Mark:  First thing is that, no, they don't have to suck it up. They are the ones doing the job. It's up to them to decide when to use this stuff. We can advocate and we can try and give them the tools, and we can try and make a point and help people understand.

We have the responsibility of understanding too. They are our users. If you present software to a user and it doesn't help the user, they are not going to use it, no matter who they are. We do have a responsibility within the container community to look at their usage, look at their needs, and find ways to help them.

There are a couple of projects I know about right now that are trying to address that. The Fedora Modules Project which is a project a guy here works on, Langdon White, is one of the leads on it.

I'm going to do a little aside here. One of the objections that people had to containers was they said, "Well, they're just packages. We've done this before. We know how packages work."

I would disagree that that is a sufficient answer because there are packages with other stuff on them that can work in different ways, but they had a certain point. If you're going to use containers to do sysadmin jobs, sysadmin tasks on a host, you need to be able to treat them like a package. The sysadmins need to be able to use a model similar to what they're used to.

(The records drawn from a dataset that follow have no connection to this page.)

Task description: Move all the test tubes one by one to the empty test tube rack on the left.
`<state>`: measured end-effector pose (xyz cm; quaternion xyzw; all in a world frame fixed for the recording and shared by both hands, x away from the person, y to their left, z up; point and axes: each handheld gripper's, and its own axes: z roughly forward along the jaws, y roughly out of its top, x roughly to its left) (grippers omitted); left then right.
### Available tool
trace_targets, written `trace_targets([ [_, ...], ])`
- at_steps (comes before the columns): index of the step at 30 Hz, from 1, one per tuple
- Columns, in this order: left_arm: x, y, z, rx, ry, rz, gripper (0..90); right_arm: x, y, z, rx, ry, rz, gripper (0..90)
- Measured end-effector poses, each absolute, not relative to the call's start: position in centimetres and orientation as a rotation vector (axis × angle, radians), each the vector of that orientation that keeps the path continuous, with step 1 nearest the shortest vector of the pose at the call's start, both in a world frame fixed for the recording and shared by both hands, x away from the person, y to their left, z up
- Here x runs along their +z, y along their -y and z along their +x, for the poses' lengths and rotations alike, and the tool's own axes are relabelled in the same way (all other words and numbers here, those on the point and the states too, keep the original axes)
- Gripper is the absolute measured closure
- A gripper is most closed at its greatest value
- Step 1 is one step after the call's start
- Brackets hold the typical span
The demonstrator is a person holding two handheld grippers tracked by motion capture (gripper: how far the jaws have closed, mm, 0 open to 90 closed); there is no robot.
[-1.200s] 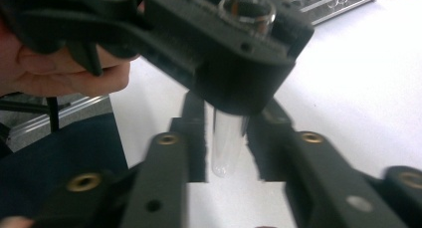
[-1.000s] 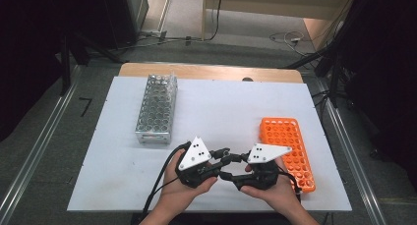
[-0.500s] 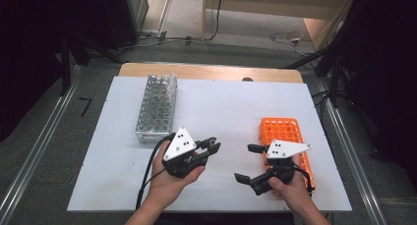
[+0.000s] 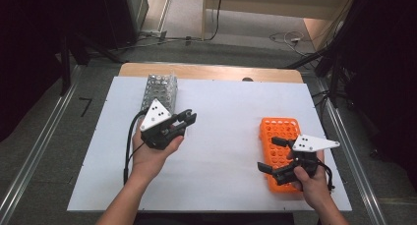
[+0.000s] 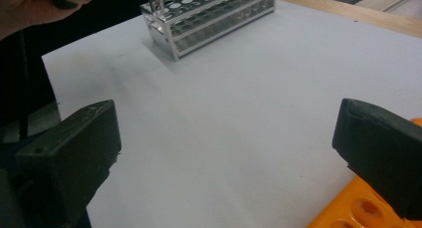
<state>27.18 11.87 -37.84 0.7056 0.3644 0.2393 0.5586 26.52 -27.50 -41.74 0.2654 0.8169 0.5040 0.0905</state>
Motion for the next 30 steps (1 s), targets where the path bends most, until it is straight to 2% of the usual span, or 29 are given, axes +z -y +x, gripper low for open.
trace_targets([
  [14,-37.6,-15.2,32.6,0.628,-0.984,1.586,76.3,-42.4,30.2,27.8,1.488,-2.37,0.881,0.0],
  [30,-39.3,-17.0,37.8,0.756,-1.079,1.539,76.3,-42.6,30.7,28.0,1.477,-2.355,0.904,0.0],
])
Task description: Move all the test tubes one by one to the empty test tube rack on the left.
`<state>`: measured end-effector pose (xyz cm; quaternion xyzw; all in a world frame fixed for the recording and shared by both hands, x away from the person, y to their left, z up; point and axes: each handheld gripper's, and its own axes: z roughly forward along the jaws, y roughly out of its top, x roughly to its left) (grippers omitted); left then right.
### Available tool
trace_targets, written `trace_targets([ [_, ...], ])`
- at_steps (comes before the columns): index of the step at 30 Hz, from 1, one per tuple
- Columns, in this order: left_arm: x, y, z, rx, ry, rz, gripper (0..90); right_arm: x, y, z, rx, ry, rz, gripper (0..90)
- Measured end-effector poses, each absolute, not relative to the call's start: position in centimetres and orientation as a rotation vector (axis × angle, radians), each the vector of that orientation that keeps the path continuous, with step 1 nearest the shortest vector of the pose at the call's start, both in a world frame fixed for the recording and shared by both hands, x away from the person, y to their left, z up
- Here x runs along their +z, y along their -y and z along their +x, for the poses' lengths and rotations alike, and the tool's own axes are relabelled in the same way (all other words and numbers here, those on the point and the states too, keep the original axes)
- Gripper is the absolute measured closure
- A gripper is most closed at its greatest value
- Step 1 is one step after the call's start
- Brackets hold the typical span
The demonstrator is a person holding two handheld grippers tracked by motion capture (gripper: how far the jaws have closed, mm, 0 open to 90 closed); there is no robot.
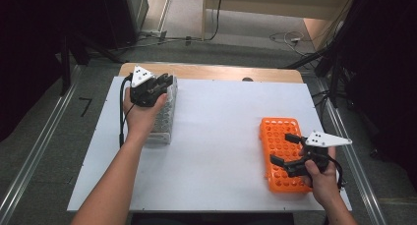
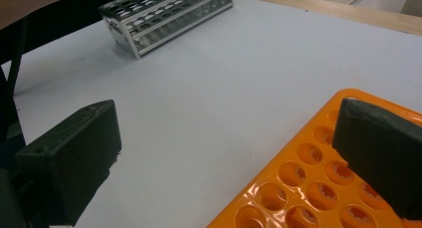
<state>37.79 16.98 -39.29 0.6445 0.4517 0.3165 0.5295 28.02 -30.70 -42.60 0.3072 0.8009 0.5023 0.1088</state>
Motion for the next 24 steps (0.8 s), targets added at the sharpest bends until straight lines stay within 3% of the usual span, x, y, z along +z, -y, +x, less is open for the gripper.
trace_targets([
  [13,-41.1,-16.8,39.3,0.81,-1.128,1.576,76.3,-42.6,30.9,28.0,1.481,-2.35,0.911,0.0],
  [24,-42.8,-16.9,39.5,0.761,-1.178,1.645,75.8,-42.6,30.9,28.0,1.48,-2.346,0.911,0.0],
])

Fedora Modules is an attempt to take packages which are commonly installed on hosts and put them into containers that can be used in a manner similar to packages. The best examples right now are things like web browsers and certain system services. The packages are trying to address early are things that sysadmins would use on a regular basis.

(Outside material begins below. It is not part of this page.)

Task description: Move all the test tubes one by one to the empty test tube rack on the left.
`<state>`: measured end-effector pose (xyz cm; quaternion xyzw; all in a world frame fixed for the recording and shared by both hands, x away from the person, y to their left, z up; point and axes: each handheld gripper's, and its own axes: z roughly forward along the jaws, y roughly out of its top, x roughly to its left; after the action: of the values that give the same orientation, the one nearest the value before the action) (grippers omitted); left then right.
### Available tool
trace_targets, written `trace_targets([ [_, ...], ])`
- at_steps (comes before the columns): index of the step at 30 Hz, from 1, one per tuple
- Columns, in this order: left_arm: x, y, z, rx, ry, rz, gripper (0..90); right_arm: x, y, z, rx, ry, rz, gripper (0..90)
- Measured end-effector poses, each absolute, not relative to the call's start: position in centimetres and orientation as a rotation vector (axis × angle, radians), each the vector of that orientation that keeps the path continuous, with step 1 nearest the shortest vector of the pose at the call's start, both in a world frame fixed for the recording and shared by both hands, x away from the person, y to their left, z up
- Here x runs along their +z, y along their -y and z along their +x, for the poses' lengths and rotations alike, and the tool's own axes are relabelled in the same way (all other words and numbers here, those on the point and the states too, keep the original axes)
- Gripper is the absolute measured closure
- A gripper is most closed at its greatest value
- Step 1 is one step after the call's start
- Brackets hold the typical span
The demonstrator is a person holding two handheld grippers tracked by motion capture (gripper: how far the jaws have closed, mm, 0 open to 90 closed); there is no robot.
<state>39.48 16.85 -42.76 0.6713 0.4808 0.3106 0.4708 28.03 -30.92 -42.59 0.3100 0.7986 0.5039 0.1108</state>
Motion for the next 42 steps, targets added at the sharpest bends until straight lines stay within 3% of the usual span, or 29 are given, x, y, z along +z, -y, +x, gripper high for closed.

They would commonly install a web server, Nginx or Apache. They'd install it as an RPM, and then they'd configure a bunch of root files or a bunch of owned files. The Modules Project is trying to produce a container image which can be used the way an Nginx RPM would be used in that you say, "Container install this thing," and, "Container enable," instead of "Package install, package enable."

Now, you have an Nginx running on your box. It's running in a container instead of as a host process. The benefit, if you're using containers, is that you can run multiple Nginx on the same host without having to worry about separating the configuration files. They can run as independent things.

The Modules Project is just trying to create these containers which are analogues to host RPMs for things that are appropriate. Chrony was one I heard someone talk about, so NTP services, web services, other systems services like that that don't necessarily have to be bound, especially ones that are for users, like the Apache Server, or a MySQL Server.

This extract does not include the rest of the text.